LONDON, Nov 24 (Reuters) - Australia coach Michael Cheika accepted that England deserved their 37-18 victory on Saturday but was incensed at what he called the “ludicrous decision” not to penalise Owen Farrell for a no-arms tackle on Izack Rodda at the end of the first half.
The referee ruled that Rodda had been the man dropping his shoulder as he bore down on the tryline and awarded a penalty for an earlier offence, which Australia kicked to end the half at 13-13. “I want to make it clear obviously that England were the better team and deserved to win so I don’t want it to be seen like a carry-on,” Cheika said of the incident that Clive Woodward said should have been a penalty try.
“But the justification that Rodda tried to take him on with his shoulder is ludicrous. That’s what you do when you carry the ball.”
Cheika said that the referees’ meeting he attended two weeks ago decided that a similar shoulder-first tackle by Farrell at the end of their win over South Africa three weeks ago, which was also ruled legal, should have been penalised.
“If that’s a penalty, this is three penalties,” Cheika said, before going on to further berate the officials for disallowing an ealier try by winger Dane Haylett-Petty for a forward pass.
“We had three disallowed tries and not one referral — maybe we’ve got to move Australia up to the northern hemisphere,” he said. “The referee is supposed to say ‘Is it a try, yes or no?’ None of that happened. The ball went out of his hands backwards. That’s the rules and they didn’t even stop to look at them. “We played with a lot of effort and desire but kicked the ball away too much and gave it back to a good opponent and they will score.”
Having benefitted against South Africa then seen a match-winning try chalked off against New Zealand and another try ruled out by the TMO on Saturday, England coach Eddie Jones, predictably, declined to get involved in the debate.
“I just accept whatever decision the TMO makes and that is the end of it,” he said.
“We have had some good decisions, we have had some bad decisions, we just accept them.”
The victory was a record sixth in a row for England against Australia but Jones said he was more concerned with the bigger picture.
“It is not about playing Australia it is about us getting better as a team,” he said. “It doesn’t matter if it was Australia, Argentina or Afghanistan.
“If you look at our performance today it was based on the traditions of English rugby.
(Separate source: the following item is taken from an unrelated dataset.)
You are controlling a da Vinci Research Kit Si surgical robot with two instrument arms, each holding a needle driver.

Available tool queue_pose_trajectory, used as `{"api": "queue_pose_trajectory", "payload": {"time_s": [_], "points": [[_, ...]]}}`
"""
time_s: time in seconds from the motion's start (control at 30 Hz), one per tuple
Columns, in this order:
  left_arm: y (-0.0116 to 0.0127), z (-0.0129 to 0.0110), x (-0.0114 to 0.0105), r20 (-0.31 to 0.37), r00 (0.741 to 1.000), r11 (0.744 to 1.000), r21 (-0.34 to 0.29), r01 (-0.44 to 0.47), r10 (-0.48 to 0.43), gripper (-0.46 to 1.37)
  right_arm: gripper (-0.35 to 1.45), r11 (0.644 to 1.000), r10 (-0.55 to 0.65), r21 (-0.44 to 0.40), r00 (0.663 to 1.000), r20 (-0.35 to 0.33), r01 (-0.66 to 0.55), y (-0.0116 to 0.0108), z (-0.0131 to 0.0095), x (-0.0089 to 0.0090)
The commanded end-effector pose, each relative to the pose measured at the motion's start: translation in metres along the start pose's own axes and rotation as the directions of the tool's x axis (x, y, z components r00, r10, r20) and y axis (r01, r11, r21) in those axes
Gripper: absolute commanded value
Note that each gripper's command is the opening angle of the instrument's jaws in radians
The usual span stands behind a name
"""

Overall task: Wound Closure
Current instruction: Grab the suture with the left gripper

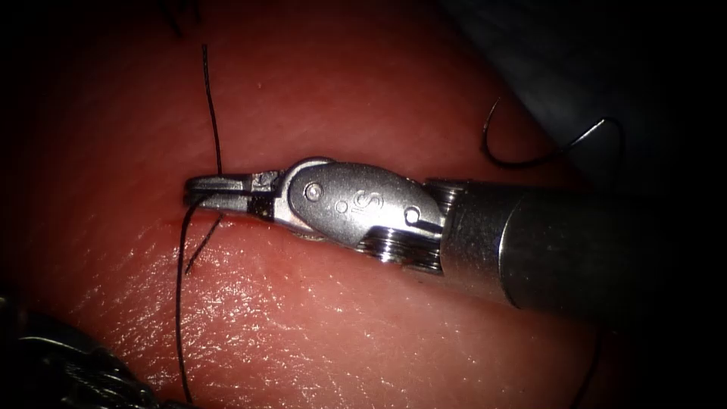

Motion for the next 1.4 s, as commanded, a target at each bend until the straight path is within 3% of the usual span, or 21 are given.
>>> {"api": "queue_pose_trajectory", "payload": {"time_s": [0.03, 0.33, 0.37, 0.47, 0.53, 0.7, 0.97, 1.17, 1.4], "points": [[-0.0001, -0.0001, 0.0, -0.004, 1.0, 1.0, -0.009, -0.004, 0.004, -0.35, -0.35, 1.0, 0.0, -0.008, 1.0, 0.0, 0.0, 0.0, 0.0, 0.0], [-0.0009, -0.0007, -0.0004, -0.012, 1.0, 1.0, -0.01, -0.022, 0.022, -0.35, -0.32, 1.0, 0.002, -0.006, 1.0, -0.001, -0.002, -0.0005, -0.0001, 0.0003], [-0.001, -0.0008, -0.0005, -0.013, 1.0, 1.0, -0.007, -0.022, 0.021, -0.35, -0.24, 1.0, 0.002, -0.006, 1.0, -0.001, -0.002, -0.0005, -0.0001, 0.0004], [-0.0015, -0.0017, -0.0009, -0.023, 1.0, 1.0, -0.005, -0.019, 0.019, -0.35, 0.4, 1.0, 0.005, -0.018, 1.0, -0.013, -0.006, -0.0006, -0.0001, 0.0006], [-0.0019, -0.0025, -0.0012, -0.028, 0.999, 1.0, -0.005, -0.016, 0.016, -0.35, 0.68, 0.999, 0.009, -0.034, 1.0, -0.029, -0.01, -0.0006, -0.0003, 0.0009], [-0.0031, -0.0041, -0.0016, -0.04, 0.999, 1.0, -0.012, -0.012, 0.011, -0.35, 1.12, 0.997, 0.018, -0.077, 0.999, -0.047, -0.022, -0.001, -0.0011, 0.0019], [-0.0045, -0.0042, -0.0017, -0.071, 0.996, 0.998, -0.037, 0.052, -0.055, -0.35, 1.2, 0.995, -0.018, -0.095, 1.0, -0.023, 0.015, -0.0022, -0.0026, 0.0036], [-0.0063, -0.0021, -0.0018, -0.105, 0.991, 0.994, -0.069, 0.081, -0.088, -0.35, 1.19, 0.99, -0.112, -0.088, 0.993, -0.025, 0.109, -0.0019, -0.0029, 0.0047], [-0.0068, -0.0001, -0.0018, -0.136, 0.986, 0.991, -0.099, 0.088, -0.101, -0.35, 1.06, 0.981, -0.191, 0.007, 0.972, -0.138, 0.194, -0.0017, -0.0026, 0.0061]]}}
Strong scrum...lineout ball, good defence that gave us opportunites to attack.”
After a November series that brought victories over South Africa, Japan and Australia and a one-point loss to New Zealand, Jones will start his preparation for the Six Nations, where England open up in Dublin against Ireland in good spirits.
“We had a tough Six Nations, got some things wrong but we took steps forward in South Africa in terms of the togetherness of the team, how we want to go forward,” he said of the June tour where England lost 2-1.
“This series was a step forward and the 2019 Six Nations will be another.”
Cheika is at the other end of the spectrum following his 11th defeat in the last 15 games but he said his team would be better for it. “I love footie and you can’t just have the good bits,” he said.
“We’ve felt sad often and we’ve felt pain often but we will use that when we come back.
“There are a lot of great people in our team and a lot of great things happening behind the scenes that right now aren’t turning themselves into wins, but we will turn them into wins next year.” (Reporting by Mitch Phillips, editing by Tony Lawrence and Ian Chadband)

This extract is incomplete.